Hmmm. With 50% of the human population falling predominantly on the introverted side of the spectrum, does this really mean that fully half of us are shy, unsociable, and terrible team players?
Well, of course not! No workplace or community could even function if one in two people were so terribly anti-social. So there’s obviously something very wrong with the way we think about introverts. And when we consider that introverts get badly discriminated against in interviews because of these outdated stereotypes, it becomes very apparent that we’re missing a trick here.
The truth is, introverts are just as good candidates as extroverts, and as it happens, a lot better at certain things. When you look at it closely, you realise there are loads of reasons why your client might actually prefer an introverted candidate.
So what are introverts and extroverts?
The popular understanding is that extroverts gain their energy from interacting with others, while introverts are drained of energy by interacting with others. There’s the first problem: this isn’t exactly true.
It’s been proven that both introverts and extroverts gain energy from interacting with people and situations. The difference is that an introvert will find the noise and bustle of such interactions ultimately tiring and will need time on their own afterwards.
Why should your client love introverts?
1. They listen.
Extroverts often dominate conversation, where introverts are famously good listeners. They don’t like hogging the spotlight, so they free up space for others to speak and share ideas. This is one of the many reasons that extroverts make good managers: they allow others to shine. They’re also good at receiving feedback.
2. They’re intrinsically motivated, not extrinsically.
Even if they’ve met the targets or got their bonus they’ll still keep trying to meet their own personal standards. Now that’s a powerful attribute.
3. Introverts often outperform extroverts over time.
Extroverts often shine in groups at first due to their confidence and big personalities, but as the shine wears off they often fail to perform to the high expectations of their arrival, and their status in the group declines. Introverts, on the other hand, tend to generate low expectations and have comparably low status when they join an employer because they tend to undersell themselves in interviews, but their performance and status tend to rise over time.
4. They love planning and detail.
Introverts will plan towards success, rather than ‘wing it’, and have very good risk assessment capabilities.
5. They are humble.
Introverts are generally more aware of their limitations, and they don’t like to boast. You won’t get empty promises with an introvert, or wild unsubstantiated claims about the results they’ll get.

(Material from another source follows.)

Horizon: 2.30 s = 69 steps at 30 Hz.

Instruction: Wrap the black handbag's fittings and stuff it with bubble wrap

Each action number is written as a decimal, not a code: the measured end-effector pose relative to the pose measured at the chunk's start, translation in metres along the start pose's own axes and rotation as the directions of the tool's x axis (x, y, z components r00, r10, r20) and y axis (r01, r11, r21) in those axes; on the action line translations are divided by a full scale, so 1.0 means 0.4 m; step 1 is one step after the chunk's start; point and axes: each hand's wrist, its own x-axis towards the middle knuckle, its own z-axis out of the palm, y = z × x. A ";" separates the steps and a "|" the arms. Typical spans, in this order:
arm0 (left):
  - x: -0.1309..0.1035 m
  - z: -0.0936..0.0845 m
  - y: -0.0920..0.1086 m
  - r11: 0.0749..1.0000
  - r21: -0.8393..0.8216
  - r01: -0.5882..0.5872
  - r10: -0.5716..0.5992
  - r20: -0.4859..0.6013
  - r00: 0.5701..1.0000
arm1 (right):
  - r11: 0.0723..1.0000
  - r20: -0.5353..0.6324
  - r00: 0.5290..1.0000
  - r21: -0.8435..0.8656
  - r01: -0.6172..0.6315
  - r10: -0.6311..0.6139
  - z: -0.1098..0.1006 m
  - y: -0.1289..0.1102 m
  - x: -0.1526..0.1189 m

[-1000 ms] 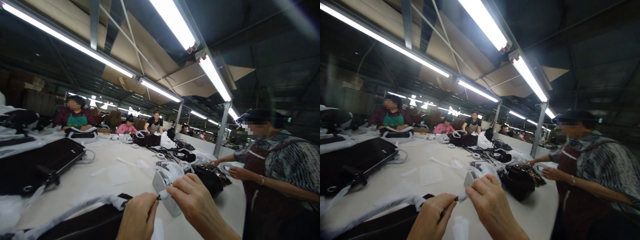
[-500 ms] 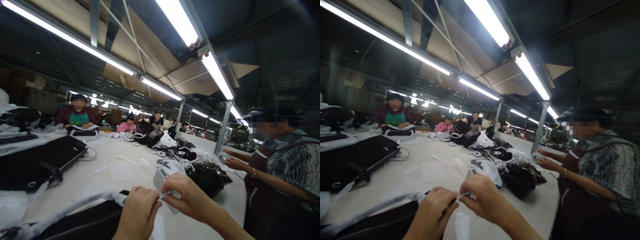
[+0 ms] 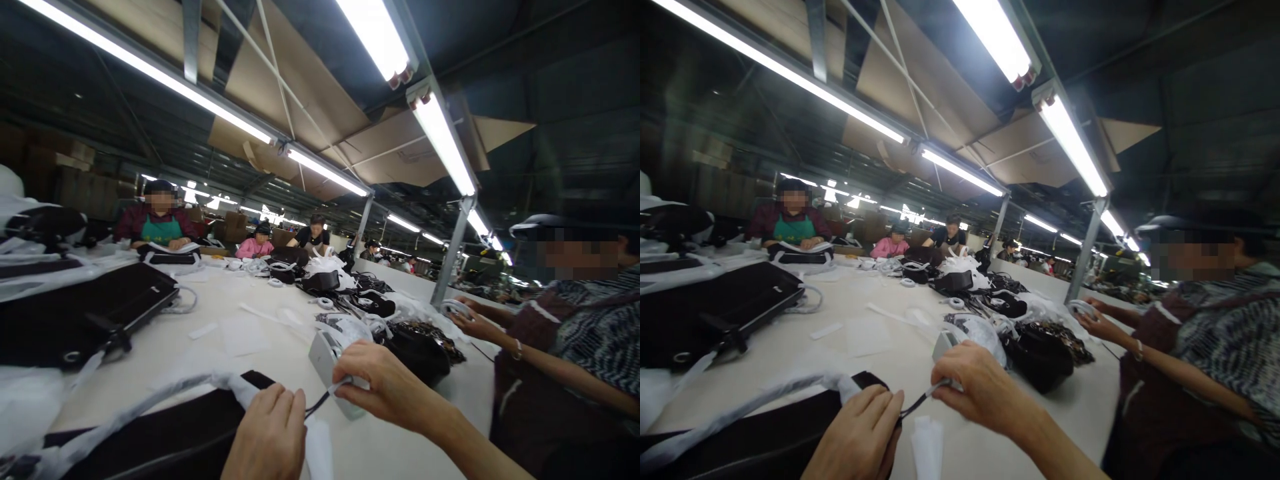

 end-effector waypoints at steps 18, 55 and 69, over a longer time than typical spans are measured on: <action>0.049 -0.086 -0.089 0.920 -0.315 0.234 -0.082 0.429 0.899 | 0.937 0.294 0.955 -0.343 0.061 0.046 0.040 -0.099 0.122; 0.051 -0.071 -0.149 0.991 -0.128 -0.029 0.053 0.190 0.980 | 0.992 -0.046 0.999 -0.128 0.016 -0.023 0.078 -0.053 0.017; -0.124 -0.209 -0.116 0.977 0.212 0.015 -0.086 0.332 0.939 | 0.973 0.384 0.921 -0.229 0.036 0.057 0.127 -0.153 0.093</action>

6. They think before they speak.
It’s a real attribute to pause to think before acting in pressure situations. For an introvert, this careful consideration comes naturally-another reason why introverts make good managers.
7. They are ultra-focussed and find the flow in their work.
No half-finished jobs for introverts, or skipping from task to task, or trips back out to the tea room for a chat every time they get bored or lonely. You want a job done quickly and with great attention to detail? Give it to an introvert in a quiet room!
8. Their great ideas are often greater.
Because introverts can spend hours solely focussed on one task, the chances of them hitting on a great idea is better. The deeper we go into a task, the more we connect with it—and the more brilliant ideas come forth. Albert Einstein, a well-known introvert, claimed ‘It’s not that I’m so smart, it’s that I stay with problems longer’.
9. Introverts have high-quality networks.
Extroverts might have larger networks by numbers, but introverts generally have better-quality networks made up of solid relationships. This may be the reason that introverts often outperform extroverts in sales.
Introverts and extroverts both have their fantastic qualities in the workplace, but introverts have long been selected against by hiring managers and recruiters. We need to urgently update our preconceptions of introverts and embrace their many strengths if we want our teams, our clients, and our businesses to succeed.